Nick Cannon + Science Fiction Improv + Syfy Network = Nectar Of The Demons

By Nick Venable | Published

This article is more than 2 years old

nick cannonSyfy, you old son of a bitch. Here I thought you were dedicated to revitalizing your brand and intent on bringing only mid-to-top quality material to future audiences. Now you go and climb into the metaphorical bed with Nick Cannon and that all came crashing down to—name a location!–Earth. Cannon’s NCredible Entertainment will work with the network to develope an as-yet-untitled sci-fi/fantasy improv series. Because if there’s anything hardcore geeks want to get excited about, it’s Whose Line is it Anyway, Zaphod?

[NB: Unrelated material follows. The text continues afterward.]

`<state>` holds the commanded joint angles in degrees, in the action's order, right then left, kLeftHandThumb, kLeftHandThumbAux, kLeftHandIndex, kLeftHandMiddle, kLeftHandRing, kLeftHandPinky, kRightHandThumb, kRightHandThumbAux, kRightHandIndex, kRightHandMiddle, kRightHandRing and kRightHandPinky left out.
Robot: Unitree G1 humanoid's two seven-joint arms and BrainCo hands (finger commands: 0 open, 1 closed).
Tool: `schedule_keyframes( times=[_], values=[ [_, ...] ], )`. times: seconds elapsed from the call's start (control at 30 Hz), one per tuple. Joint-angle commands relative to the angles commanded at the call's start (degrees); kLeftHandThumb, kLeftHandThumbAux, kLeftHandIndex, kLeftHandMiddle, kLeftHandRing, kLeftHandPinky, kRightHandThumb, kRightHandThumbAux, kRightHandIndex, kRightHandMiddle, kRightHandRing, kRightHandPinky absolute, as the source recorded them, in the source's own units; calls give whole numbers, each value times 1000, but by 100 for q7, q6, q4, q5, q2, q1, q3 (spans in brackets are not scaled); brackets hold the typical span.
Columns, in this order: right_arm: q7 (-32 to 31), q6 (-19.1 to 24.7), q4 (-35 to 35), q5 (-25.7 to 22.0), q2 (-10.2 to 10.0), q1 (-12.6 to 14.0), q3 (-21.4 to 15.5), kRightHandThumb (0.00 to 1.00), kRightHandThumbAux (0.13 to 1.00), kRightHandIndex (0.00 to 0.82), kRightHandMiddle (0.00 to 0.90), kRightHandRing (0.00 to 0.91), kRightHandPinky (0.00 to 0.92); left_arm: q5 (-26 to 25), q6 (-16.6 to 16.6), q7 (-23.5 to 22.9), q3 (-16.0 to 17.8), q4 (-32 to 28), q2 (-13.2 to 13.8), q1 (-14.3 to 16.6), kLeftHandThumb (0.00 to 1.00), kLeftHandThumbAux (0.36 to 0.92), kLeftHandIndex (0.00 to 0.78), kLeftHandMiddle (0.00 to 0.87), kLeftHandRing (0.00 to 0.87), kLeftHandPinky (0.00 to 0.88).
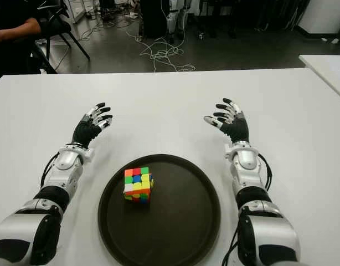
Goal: Pick up the Rubik's Cube and put it in the plate
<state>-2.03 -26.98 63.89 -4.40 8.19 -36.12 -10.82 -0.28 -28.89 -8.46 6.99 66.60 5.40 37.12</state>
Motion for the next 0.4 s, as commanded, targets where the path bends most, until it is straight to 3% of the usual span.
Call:
schedule_keyframes(
  times=[0.4],
  values=[
    [121, -64, 46, 87, 20, -11, 57, 0, 836, 204, 289, 332, 412, -12, -26, 13, 15, 14, -8, 4, 176, 733, 123, 178, 194, 226]
  ],
)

Cannon and collaborator Michael Goldman will executive produce the series, which will be an hour-long weekly contest taped before a live studio audience. The premise involves a “home team” of 4-6 “national comedians” taking on a different amateur improv team each week. The challenges, naturally, will be different unscripted games, and we’re assuming that help from the studio audience will be needed. So, there’s time travel, dragons, space, fairies, and aliens. That’s about as hard as I think this show’s studio audience will put its collective brain to work.

Casting will begin for the “away team” this summer. Since it’s improv, you might be scouted just about anywhere you go. If you’re standing in a Subway in L.A. and you audibly change your mind about putting onions on your sandwich, that might be good enough to make it on this series.

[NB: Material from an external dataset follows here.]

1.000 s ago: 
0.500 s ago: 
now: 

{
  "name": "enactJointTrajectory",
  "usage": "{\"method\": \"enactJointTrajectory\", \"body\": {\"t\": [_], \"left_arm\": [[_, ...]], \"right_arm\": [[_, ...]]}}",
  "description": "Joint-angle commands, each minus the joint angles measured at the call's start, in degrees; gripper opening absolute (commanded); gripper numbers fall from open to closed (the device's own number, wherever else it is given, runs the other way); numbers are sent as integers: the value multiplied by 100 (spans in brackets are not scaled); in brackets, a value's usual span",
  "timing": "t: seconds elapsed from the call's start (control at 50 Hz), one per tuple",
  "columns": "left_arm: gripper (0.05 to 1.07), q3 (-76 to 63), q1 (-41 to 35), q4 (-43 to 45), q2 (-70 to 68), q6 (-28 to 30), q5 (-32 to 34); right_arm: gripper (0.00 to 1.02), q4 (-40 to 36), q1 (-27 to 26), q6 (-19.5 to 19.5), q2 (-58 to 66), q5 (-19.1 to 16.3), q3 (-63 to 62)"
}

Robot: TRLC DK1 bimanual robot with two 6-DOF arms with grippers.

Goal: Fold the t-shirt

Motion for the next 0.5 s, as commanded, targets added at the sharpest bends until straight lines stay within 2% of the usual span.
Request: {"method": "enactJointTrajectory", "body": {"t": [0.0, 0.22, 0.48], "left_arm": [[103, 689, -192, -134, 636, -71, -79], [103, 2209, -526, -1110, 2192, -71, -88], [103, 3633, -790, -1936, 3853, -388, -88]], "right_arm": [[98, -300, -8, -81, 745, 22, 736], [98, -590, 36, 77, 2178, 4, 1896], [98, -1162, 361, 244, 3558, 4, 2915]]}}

I probably sound like a judgmental asshat talking about this, and that’s because I think it’s a stupid idea. I mean, it might be fine if Matt Besser and some super-talented Upright Citizens Brigade alumni were involved, but I don’t have faith that will happen. Nick Cannon’s stand-up comedy is hit or miss for me, though I was a big fan of his Cartoon Network series Incredible Crew. For a kid’s show, there were a lot of strange ideas floating around in those sketches. Such as this…

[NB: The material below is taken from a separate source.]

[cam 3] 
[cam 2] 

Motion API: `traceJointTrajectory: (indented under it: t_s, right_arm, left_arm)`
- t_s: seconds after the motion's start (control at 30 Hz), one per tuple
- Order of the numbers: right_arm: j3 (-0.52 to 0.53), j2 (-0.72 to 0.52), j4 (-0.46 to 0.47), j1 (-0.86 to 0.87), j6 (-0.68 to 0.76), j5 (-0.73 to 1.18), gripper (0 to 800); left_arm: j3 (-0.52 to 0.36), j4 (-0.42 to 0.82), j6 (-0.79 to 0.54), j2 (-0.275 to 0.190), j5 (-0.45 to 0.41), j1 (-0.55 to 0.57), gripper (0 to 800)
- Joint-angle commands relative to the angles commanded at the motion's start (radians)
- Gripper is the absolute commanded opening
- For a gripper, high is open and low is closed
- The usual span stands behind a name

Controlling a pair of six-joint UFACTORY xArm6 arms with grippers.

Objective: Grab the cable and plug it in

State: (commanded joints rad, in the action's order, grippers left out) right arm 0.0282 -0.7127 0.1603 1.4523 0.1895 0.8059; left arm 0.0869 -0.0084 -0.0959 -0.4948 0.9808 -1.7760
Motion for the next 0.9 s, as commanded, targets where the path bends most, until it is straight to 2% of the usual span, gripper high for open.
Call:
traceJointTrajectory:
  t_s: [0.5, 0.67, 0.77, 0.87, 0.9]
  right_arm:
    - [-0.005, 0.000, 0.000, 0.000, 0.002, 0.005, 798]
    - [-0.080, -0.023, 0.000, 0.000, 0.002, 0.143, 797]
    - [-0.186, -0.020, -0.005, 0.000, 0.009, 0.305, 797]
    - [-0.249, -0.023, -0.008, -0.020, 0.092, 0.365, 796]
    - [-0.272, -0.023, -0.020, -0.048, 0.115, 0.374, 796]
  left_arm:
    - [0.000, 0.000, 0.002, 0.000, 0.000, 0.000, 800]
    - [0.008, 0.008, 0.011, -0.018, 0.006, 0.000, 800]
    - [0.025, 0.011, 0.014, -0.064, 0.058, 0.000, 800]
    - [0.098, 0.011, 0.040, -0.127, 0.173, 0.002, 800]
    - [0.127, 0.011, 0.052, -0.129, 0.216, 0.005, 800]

But Cannon himself is more prone to doing things like the prank seen in the video below, where he performed on America’s Got Talent by appearing on the show as a terrible, potentially threatening mime. Not the most killer material. If someone can figure out an equation that proves a fake mime is funnier than a real mime, I’ll take a look.

Universal Cable Productions is behind this, balancing the good they’ve done in bringing promising series like Ascension to the network. They also announced a TV series project between Warren Ellis and mega-producer Gale Anne Hurd. Now that’s something I’ll get excited about.